Our mission is to search, save, and share the history and cultural heritage of Scott County, which includes our stories. In our collection we have stories on paper – journals, letters, postcards, books, etc. We also have stories on cassette tape, video cassette, and digital files. However, not everyone kept a journal, or it’s still packed away in someone’s attic. Stories on cassette tapes, videos or digital files really aren’t very useful if you don’t know what’s on them – what topics were covered. It’s the transcripts that make the stories easy to search and use.
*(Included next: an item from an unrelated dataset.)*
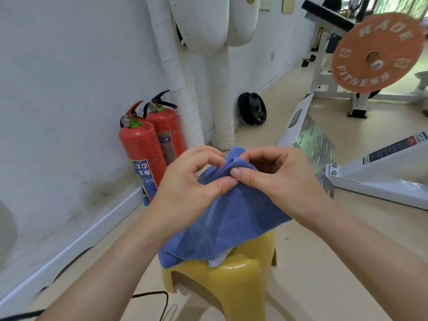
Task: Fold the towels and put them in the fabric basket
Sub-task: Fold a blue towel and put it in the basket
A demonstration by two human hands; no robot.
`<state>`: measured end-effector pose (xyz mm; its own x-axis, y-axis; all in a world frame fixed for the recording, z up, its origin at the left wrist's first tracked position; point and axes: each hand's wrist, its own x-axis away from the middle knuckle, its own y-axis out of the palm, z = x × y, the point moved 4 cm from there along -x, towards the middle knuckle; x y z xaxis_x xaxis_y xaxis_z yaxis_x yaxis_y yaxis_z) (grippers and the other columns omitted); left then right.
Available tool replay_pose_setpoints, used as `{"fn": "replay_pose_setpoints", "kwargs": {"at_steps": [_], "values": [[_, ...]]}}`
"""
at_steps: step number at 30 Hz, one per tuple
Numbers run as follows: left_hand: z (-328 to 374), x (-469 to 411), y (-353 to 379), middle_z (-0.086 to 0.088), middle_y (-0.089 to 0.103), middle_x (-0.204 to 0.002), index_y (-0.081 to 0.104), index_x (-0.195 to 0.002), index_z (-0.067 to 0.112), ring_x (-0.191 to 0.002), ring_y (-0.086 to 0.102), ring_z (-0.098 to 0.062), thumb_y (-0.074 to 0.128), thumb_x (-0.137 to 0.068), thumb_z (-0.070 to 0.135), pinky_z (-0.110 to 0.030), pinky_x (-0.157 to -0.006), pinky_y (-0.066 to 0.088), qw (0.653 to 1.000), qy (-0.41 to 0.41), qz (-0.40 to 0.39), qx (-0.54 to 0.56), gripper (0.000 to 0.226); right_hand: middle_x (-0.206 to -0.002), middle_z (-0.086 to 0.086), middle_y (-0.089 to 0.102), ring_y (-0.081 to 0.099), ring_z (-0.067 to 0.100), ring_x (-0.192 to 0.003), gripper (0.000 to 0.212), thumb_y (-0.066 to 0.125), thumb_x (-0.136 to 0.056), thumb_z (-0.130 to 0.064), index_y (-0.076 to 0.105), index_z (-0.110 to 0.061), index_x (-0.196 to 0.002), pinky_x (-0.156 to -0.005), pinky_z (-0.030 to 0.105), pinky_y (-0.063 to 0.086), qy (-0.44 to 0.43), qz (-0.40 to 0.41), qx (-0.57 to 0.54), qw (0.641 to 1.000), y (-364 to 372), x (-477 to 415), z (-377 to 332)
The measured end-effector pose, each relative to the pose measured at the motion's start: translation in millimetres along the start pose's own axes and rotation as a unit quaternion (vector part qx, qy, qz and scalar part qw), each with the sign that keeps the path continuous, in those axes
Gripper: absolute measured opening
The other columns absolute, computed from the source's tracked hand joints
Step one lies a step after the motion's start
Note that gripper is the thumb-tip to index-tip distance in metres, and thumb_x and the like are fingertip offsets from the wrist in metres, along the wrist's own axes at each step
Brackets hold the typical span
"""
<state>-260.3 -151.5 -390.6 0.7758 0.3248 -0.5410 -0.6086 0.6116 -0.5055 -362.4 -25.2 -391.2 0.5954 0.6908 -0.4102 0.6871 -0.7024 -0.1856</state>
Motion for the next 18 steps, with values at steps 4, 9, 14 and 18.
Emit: {"fn": "replay_pose_setpoints", "kwargs": {"at_steps": [4, 9, 14, 18], "values": [[33, 1, -19, 0.0, 0.072, -0.084, 0.059, -0.066, 0.008, -0.081, 0.07, -0.014, 0.068, -0.074, 0.008, -0.023, -0.07, 0.055, 0.968, -0.075, -0.059, 0.233, 0.012, -0.081, 0.013, 0.073, 0.068, 0.029, -0.077, 0.018, 0.08, -0.071, -0.029, 0.073, -0.014, -0.079, -0.074, 0.039, 0.055, -0.026, -0.039, -0.012, 0.999, -3, 8, -40], [54, 4, -35, -0.005, 0.063, -0.062, 0.062, -0.061, 0.013, -0.058, 0.059, -0.017, 0.075, -0.065, 0.008, -0.026, -0.055, 0.049, 0.943, -0.117, -0.054, 0.307, 0.014, -0.07, 0.0, 0.069, 0.064, 0.01, -0.067, 0.014, 0.08, -0.066, -0.027, 0.07, -0.021, -0.074, -0.064, 0.024, 0.052, -0.006, -0.149, -0.015, 0.989, -10, 17, -69], [49, 17, -28, -0.013, 0.064, -0.077, 0.06, -0.078, -0.004, -0.071, 0.06, -0.023, 0.077, -0.058, 0.023, -0.031, -0.063, 0.047, 0.94, -0.162, -0.088, 0.288, 0.038, -0.078, 0.01, 0.072, 0.067, 0.015, -0.074, 0.016, 0.083, -0.069, -0.021, 0.071, -0.018, -0.079, -0.072, 0.031, 0.055, 0.009, -0.187, 0.017, 0.982, -13, 24, -74], [50, 27, -22, -0.018, 0.07, -0.095, 0.064, -0.1, -0.01, -0.084, 0.067, -0.027, 0.076, -0.062, 0.025, -0.03, -0.071, 0.053, 0.933, -0.178, -0.091, 0.298, 0.053, -0.08, 0.003, 0.074, 0.066, 0.006, -0.079, 0.008, 0.075, -0.078, -0.011, 0.071, -0.01, -0.085, -0.075, 0.022, 0.054, 0.006, -0.189, 0.033, 0.981, -14, 26, -74]]}}
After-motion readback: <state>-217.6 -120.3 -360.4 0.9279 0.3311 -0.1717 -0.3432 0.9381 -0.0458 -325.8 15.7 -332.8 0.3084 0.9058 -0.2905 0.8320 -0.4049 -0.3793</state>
The SCHS conducted a six-year project to collect stories from the “Greatest Generation” a few years ago. With the help of dedicated volunteers, stories were collected on cassette tape from over 130 people in our county – over 70 with WWII Veterans. With the help of the women at the Shakopee Women’s Correctional Facility, all the tapes were transcribed, an intern converted the tapes to digital files, and we used snippets for an award-winning exhibit on WWII.
Because we were able to access the transcripts, we could choose snippets of stories to use in exhibits. Because they were digitally accessible, it was fairly easy to locate and pull out the snippet we chose, and convert it to the proper format for use.
Hearing someone’s voice describe something you are looking at, or a scene in the past, it creates images in your mind and through their voice, you are able to experience the past in a deeper and richer way.
I don’t know about you, but there are many times I’ve thought – Dang, wish I had thought to record my Mom’s stories about when she was little. Or… it would be great to hear Grandpa talk about how he made special lures for fishing. You know…, family lore and stories. These stories provide an anchor to our past, share special skills, link us to communities, and more. Unfortunately, we usually think of recording stories after the person has passed away.
At SCHS we thought of this too. To help capture and save those stories, we partnered with the Scott County Agricultural Society (SCAS), to create a mobile recording studio, named the “speak easy“.
The speak easy, is ADA compliant (it kneels to the ground, has a ramp, and space inside for wheelchairs); is comfortable (designed to look like a comfy kitchen); includes easy to use, professional recording equipment; and is available for anyone to use.
With the holidays quickly approaching, it’s a wonderful time to think about actually capturing those family stories before they slip away.
We are here to help with advice on what questions to ask, how to ask them, how to capture the stories, and what to do with them once they are recorded.